Archive for Thursday, November 29, 2001

THE MAG: Film Review - ‘Behind Enemy Lines’

Behind Enemy Lines’ adds firepower to its familiar action-movie premise

November 29, 2001


A young maverick, working for a government institution, goes on an unauthorized mission and gets caught in enemy territory. His smart, straight-talking mentor defies his own superiors and mounts a rescue attempt, using everything from the news media to military hardware to achieve his goal.

Wait a minute. Didn't this movie come out last week?

Vladimir Mashkov plays a Serbian sniper sent to hunt a downed
American navigator in "Behind Enemy Lines."

Vladimir Mashkov plays a Serbian sniper sent to hunt a downed American navigator in "Behind Enemy Lines."

"Behind Enemy Lines" does, indeed, have a lot in common with "Spy Game," the other film with that plot to be released this month. The similarities are mostly superficial, however. While "Spy Game" is a cerebral, flashback-heavy film from veteran director Tony Scott, "Behind Enemy Lines" is a noisy action movie directed by John Moore, a guy whose most notable previous achievement is a Sega video game commercial.
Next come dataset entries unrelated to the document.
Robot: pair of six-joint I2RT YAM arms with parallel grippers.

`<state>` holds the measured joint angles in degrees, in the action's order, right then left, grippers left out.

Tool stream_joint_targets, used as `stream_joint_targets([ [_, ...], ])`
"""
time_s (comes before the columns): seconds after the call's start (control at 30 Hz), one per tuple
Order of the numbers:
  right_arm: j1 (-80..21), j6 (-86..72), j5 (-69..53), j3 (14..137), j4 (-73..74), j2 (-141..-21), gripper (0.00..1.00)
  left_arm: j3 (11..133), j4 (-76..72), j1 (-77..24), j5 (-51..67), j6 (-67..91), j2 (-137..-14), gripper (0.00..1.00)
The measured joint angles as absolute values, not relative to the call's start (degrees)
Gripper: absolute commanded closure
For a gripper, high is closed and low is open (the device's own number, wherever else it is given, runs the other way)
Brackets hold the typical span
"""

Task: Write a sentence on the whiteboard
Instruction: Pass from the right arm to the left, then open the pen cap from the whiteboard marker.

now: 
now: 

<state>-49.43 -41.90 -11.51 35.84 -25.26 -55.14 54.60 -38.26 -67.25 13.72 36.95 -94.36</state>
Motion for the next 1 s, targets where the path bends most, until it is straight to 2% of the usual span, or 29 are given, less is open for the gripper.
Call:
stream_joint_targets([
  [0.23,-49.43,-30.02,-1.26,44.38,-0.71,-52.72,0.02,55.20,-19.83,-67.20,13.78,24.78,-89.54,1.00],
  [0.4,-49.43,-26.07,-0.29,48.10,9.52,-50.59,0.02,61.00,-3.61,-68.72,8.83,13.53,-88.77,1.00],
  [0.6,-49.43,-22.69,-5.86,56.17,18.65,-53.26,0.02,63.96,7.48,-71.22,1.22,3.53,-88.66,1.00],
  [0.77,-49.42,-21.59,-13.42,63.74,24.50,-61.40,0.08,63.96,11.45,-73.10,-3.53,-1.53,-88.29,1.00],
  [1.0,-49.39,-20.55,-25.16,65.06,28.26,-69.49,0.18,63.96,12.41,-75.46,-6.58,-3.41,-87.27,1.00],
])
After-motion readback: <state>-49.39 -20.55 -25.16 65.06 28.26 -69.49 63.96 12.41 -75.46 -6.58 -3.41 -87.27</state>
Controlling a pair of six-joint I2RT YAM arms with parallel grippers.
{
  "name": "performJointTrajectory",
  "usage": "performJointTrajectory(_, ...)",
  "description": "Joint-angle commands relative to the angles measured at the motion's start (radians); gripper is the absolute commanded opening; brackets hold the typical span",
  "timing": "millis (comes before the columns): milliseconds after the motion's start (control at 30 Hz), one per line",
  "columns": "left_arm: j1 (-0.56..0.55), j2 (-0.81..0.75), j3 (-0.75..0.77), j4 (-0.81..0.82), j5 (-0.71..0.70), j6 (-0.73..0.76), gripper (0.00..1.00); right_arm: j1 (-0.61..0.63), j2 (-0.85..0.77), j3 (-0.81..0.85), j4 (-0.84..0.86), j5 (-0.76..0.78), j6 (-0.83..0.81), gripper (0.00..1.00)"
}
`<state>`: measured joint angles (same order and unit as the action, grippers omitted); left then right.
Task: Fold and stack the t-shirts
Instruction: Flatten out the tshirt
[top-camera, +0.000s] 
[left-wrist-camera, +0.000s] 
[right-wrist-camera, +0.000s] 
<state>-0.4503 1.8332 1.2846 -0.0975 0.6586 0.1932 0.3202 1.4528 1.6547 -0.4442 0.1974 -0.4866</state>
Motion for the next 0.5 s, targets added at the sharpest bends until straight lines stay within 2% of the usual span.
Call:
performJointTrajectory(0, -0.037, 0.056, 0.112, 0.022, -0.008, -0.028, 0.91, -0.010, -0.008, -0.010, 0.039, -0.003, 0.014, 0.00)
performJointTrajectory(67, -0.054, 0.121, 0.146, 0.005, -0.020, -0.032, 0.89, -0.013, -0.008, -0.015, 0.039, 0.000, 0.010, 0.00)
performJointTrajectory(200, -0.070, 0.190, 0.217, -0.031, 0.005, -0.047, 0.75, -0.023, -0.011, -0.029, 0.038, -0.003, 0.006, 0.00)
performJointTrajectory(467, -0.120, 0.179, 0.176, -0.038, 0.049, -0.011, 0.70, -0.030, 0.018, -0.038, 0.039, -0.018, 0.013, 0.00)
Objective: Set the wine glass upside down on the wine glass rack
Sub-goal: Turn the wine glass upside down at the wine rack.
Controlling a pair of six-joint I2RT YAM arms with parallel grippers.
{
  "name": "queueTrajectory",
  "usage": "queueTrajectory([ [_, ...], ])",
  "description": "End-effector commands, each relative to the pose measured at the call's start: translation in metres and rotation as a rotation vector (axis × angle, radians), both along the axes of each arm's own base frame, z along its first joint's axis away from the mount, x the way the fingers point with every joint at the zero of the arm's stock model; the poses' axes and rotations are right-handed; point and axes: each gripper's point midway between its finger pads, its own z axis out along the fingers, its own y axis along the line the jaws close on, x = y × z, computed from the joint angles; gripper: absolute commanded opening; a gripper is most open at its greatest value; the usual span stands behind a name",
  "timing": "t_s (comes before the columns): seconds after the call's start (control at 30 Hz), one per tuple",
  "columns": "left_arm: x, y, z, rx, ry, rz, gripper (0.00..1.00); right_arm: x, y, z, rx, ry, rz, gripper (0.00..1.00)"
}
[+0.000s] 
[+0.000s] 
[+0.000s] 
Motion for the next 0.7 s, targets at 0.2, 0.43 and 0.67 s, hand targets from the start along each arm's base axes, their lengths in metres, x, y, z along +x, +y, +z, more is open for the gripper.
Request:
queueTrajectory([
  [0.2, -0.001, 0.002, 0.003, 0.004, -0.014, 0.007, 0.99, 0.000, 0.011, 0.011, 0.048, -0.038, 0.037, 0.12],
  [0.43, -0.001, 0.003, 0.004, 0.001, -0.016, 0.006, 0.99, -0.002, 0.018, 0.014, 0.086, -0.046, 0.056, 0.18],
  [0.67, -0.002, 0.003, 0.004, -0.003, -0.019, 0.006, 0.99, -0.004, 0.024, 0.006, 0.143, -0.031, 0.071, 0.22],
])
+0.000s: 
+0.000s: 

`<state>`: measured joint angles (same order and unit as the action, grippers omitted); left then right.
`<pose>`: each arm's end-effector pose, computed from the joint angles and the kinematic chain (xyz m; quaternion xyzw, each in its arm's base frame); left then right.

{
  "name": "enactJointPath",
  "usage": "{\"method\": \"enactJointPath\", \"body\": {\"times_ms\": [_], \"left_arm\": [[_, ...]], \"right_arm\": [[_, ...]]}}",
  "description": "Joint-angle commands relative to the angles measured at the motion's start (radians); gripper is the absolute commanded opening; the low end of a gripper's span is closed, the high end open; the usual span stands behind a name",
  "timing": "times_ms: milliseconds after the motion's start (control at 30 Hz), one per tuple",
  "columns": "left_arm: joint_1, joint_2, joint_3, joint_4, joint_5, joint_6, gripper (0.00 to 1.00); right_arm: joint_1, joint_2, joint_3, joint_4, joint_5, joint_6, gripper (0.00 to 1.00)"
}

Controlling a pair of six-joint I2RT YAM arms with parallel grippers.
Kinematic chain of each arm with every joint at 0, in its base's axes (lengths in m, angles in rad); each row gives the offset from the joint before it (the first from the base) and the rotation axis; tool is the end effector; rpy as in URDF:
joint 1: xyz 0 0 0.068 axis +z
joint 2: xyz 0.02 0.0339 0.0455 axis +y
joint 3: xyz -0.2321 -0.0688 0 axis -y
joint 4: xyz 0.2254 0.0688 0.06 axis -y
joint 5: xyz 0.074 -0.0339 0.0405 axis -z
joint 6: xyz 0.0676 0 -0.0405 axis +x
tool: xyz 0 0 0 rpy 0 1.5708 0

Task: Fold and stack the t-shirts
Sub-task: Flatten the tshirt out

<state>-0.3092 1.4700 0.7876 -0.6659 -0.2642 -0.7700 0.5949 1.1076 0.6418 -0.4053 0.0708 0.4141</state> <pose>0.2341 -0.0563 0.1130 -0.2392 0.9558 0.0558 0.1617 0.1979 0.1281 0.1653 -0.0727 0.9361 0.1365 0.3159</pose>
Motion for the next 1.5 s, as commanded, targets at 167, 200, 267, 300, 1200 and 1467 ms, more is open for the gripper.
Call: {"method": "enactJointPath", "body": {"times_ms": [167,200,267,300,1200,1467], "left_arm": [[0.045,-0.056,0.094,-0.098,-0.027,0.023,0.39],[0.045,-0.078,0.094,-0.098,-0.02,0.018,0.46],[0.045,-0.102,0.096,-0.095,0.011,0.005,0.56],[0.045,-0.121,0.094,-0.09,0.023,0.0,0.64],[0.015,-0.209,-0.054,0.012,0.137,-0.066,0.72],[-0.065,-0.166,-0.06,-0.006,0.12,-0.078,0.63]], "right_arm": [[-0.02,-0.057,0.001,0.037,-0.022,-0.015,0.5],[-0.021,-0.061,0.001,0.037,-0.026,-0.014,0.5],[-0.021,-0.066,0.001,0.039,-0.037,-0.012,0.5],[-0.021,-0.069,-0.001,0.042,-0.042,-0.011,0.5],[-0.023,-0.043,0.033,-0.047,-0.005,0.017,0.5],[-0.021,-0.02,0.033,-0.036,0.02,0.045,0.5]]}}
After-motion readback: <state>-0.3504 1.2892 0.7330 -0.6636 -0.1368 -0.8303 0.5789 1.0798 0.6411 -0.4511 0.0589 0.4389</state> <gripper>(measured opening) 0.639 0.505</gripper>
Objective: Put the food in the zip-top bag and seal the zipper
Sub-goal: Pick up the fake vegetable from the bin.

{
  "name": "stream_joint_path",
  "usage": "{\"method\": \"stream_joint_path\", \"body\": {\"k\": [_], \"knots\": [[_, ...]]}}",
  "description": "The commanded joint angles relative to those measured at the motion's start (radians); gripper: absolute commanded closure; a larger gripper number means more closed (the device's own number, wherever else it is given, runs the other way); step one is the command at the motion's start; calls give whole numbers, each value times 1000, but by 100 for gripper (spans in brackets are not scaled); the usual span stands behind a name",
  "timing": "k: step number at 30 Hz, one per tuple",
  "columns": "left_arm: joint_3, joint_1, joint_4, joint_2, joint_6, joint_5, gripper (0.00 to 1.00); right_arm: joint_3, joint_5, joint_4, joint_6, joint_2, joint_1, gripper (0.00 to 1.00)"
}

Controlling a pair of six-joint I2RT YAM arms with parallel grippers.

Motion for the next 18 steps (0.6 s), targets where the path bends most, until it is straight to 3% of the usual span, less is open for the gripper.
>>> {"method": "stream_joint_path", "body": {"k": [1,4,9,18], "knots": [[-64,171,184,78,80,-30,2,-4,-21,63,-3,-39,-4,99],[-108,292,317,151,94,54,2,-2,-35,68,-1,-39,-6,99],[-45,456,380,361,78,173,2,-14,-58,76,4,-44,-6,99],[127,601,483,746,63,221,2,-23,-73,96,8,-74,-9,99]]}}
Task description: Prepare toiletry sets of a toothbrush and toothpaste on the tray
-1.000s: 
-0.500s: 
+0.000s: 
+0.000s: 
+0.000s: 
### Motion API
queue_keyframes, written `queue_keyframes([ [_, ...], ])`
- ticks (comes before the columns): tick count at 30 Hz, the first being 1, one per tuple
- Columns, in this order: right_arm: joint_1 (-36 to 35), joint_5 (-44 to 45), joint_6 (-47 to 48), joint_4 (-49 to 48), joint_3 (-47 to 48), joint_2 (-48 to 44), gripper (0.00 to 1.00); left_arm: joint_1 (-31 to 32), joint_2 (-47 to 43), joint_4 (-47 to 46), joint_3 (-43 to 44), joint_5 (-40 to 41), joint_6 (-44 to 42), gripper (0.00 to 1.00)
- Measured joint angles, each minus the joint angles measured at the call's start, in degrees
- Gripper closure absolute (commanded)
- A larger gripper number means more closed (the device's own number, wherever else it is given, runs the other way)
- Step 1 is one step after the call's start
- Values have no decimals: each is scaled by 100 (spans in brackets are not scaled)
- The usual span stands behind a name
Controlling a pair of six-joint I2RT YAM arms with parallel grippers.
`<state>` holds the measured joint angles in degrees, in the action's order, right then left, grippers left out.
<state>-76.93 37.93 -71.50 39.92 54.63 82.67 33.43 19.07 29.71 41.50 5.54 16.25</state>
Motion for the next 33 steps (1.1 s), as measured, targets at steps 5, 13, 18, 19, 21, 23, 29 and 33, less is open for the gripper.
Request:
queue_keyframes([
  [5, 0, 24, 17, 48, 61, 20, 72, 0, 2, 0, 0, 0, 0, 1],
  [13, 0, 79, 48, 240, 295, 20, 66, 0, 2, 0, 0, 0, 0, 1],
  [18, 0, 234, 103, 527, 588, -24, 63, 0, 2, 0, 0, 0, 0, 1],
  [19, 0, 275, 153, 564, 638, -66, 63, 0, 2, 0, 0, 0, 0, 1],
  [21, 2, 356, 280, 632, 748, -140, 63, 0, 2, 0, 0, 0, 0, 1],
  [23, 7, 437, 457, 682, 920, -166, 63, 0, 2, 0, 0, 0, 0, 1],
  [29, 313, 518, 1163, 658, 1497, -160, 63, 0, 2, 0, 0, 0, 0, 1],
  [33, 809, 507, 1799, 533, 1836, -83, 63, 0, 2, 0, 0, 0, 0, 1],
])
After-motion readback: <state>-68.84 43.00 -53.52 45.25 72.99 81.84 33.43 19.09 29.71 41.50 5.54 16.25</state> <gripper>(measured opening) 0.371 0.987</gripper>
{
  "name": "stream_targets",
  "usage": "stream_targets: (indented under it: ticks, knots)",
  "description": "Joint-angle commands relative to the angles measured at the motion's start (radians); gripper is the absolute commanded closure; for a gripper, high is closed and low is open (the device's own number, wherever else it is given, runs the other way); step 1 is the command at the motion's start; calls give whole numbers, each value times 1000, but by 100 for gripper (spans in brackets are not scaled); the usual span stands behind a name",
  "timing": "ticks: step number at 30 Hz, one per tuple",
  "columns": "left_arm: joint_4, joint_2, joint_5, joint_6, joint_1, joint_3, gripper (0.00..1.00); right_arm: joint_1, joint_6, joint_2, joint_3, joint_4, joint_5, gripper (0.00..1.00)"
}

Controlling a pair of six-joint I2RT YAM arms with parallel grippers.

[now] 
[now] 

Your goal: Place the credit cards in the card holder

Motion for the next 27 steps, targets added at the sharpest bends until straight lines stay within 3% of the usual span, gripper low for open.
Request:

In this case, that actually ends up being a good thing. Set in Bosnia near the end of the civil war, "Behind Enemy Lines" kicks into high gear fairly early on, when Navy flight navigator Lt. Chris Burnett (Owen Wilson) gets shot down while doing an unplanned recon. His camera has photographed the graves used to bury massacred civilians, and a local Serb officer sends a sniper (Vladimir Mashkov) to hunt Burnett down and keep the story from getting out.

Meanwhile, Burnett's commanding officer, Admiral Leslie Reigart (Gene Hackman), finds his hands tied by NATO leaders, who are afraid of jeopardizing the peace process by upsetting Serb forces with a dramatic rescue effort. In the end, both men have to do things their own way, despite the enormous risks.

The most interesting aspect of "Behind Enemy Lines" is the contrast between the very different attitudes of Burnett and Reigart. Burnett wants the excitement of combat, and boredom with assignments has led him to consider ending his Navy career. His jaded outlook frustrates Reigart, an old-school soldier who knows how quickly things can go from dull to deadly. Reigart sees potential in the younger man, but thinks it's being wasted on someone who doesn't appreciate the importance of his "boring" job. When Burnett is finally thrust into a dangerous situation, Reigart wonders if he can handle it, and Burnett himself has to learn what he's truly capable of doing.

ReviewRating: ** 1/2(PG-13)

Hackman could play somebody like Reigart in his sleep, but it's nice that he doesn't. As usual, he gives a thoughtful and sympathetic performance, adding layers to his character that aren't necessarily in Zak Penn and David Veloz's script. Reigart may be a hard-ass, but he has moments of worry and self-doubt that make him respectably human, and Hackman gets this across with subtle ease.

Wilson is better known as a comedic actor, in movies like "Meet the Parents" and "Zoolander," but he makes a surprisingly good everyman hero. His sarcastic dialogue (much of it apparently improvised) adds a cynical touch to the movie's first half hour or so, making later segments more palatable as they veer into melodrama. Wilson has quite a job to do, balancing humor, drama and action, and he carries the bulk of the film on his shoulders very well. This is the sort of thing that could finally make him a real star.

Moore's hyper, MTV-influenced directing style provides some rousing scenes, and he effectively uses techniques like zooms and jump cuts to convey the insanity of life in a war zone. He also captures the tragedy of a once-thriving nation reduced to bloody ruins, setting scenes in bombed-out shopping centers and making the scarred statue of an angel the visual centerpiece of the film.

Unfortunately, he can't resist a lot of action-movie clich most notably Burnett's remarkable resistance to physical injury the only time a bullet actually hits him is when the shooter is about six inches away. The movie's take on international politics is simplistic at best (the Serb soldiers may as well be wearing SS uniforms), and the final sequence is so over-the-top that it's funny when it should be exciting.

As blow-stuff-up movies go, though, "Behind Enemy Lines" is reasonably intelligent and paced, appropriately enough, like a commercial for a video game. It may look and sound like any number of other movies, but at least it's entertaining in its lack of originality.